Problem description: Scan the data below for lines holding the word "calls", and copy each line found.

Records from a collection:
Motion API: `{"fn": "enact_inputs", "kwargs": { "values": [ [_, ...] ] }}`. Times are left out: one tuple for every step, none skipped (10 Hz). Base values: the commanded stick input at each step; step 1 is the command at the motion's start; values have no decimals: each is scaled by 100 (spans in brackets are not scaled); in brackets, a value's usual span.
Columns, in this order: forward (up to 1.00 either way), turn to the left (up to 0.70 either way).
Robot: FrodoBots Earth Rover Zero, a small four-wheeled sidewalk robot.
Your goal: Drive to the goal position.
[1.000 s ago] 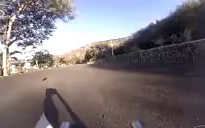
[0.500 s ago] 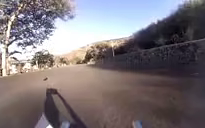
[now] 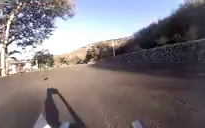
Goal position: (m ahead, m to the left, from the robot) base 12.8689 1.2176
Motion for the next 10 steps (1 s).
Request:
{"fn": "enact_inputs", "kwargs": {
  "values": [
    [50,0],
    [50,0],
    [50,0],
    [50,0],
    [50,0],
    [50,0],
    [50,0],
    [50,0],
    [50,0],
    [50,0]
  ]
}}
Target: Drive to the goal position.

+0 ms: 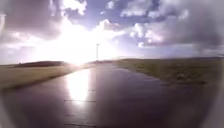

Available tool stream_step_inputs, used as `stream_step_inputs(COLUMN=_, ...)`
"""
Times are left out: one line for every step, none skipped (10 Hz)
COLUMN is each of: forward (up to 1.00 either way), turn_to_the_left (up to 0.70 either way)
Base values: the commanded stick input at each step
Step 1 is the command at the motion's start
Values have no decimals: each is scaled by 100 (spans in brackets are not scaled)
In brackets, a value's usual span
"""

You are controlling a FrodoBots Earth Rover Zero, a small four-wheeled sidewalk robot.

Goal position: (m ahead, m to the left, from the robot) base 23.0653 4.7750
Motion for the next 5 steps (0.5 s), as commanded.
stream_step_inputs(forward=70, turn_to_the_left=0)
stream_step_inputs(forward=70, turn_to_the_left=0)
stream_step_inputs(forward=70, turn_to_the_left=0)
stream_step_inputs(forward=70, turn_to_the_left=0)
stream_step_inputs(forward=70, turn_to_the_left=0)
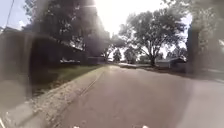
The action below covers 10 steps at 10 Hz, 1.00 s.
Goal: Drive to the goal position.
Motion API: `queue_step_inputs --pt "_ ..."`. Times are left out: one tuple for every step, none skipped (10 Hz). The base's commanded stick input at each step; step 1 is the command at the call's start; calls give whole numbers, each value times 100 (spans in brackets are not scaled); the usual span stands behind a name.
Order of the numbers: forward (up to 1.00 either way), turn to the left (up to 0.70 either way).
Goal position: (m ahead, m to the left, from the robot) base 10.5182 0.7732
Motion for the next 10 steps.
queue_step_inputs --pt "100 0" --pt "100 0" --pt "100 0" --pt "100 0" --pt "100 0" --pt "100 0" --pt "100 0" --pt "100 0" --pt "100 -2" --pt "100 -25"
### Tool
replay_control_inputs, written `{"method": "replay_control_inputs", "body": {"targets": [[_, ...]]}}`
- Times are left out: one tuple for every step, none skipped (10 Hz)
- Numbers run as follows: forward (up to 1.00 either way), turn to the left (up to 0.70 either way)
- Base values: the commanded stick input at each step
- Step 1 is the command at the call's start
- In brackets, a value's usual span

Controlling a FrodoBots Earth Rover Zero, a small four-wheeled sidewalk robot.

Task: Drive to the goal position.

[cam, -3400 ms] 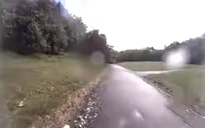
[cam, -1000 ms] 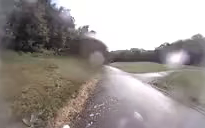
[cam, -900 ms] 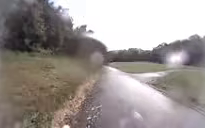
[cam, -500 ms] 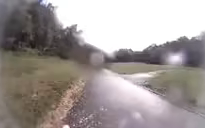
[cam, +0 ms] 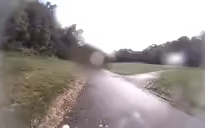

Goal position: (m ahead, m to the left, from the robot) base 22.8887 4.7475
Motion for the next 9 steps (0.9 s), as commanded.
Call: {"method": "replay_control_inputs", "body": {"targets": [[0.7,-0.28],[0.7,-0.03],[0.7,0.0],[0.7,0.0],[0.7,0.0],[0.7,0.0],[0.7,0.0],[0.7,0.0],[0.7,0.0]]}}
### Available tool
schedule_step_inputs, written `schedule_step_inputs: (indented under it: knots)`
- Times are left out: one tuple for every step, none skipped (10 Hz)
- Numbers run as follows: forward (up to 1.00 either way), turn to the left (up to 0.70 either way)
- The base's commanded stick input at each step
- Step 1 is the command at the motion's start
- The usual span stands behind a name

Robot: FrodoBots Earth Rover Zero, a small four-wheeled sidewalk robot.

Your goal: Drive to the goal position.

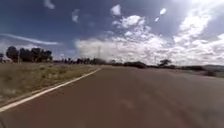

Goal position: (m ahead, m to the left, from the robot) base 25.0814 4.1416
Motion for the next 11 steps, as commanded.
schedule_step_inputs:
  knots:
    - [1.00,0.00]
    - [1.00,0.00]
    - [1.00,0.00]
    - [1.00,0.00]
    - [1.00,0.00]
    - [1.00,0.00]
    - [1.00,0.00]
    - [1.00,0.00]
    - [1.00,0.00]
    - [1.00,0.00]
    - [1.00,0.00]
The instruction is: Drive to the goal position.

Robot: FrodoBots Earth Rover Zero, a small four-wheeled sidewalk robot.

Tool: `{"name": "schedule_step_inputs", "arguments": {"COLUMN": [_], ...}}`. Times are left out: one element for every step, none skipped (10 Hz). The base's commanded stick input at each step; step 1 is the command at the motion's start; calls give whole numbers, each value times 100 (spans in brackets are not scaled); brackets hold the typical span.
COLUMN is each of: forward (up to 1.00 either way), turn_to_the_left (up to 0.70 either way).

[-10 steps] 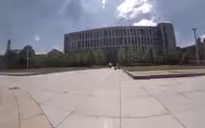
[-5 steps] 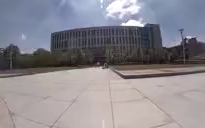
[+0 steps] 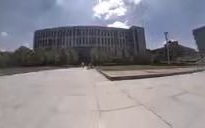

The answer:
Motion API: `queue_step_inputs --pt "_ ..."`. Times are left out: one tuple for every step, none skipped (10 Hz). The base's commanded stick input at each step; step 1 is the command at the call's start; calls give whole numbers, each value times 100 (spans in brackets are not scaled); the usual span stands behind a name.
Tool: `{"name": "schedule_step_inputs", "arguments": {"COLUMN": [_], ...}}`. Times are left out: one element for every step, none skipped (10 Hz). The base's commanded stick input at each step; step 1 is the command at the motion's start; calls give whole numbers, each value times 100 (spans in brackets are not scaled); brackets hold the typical span.

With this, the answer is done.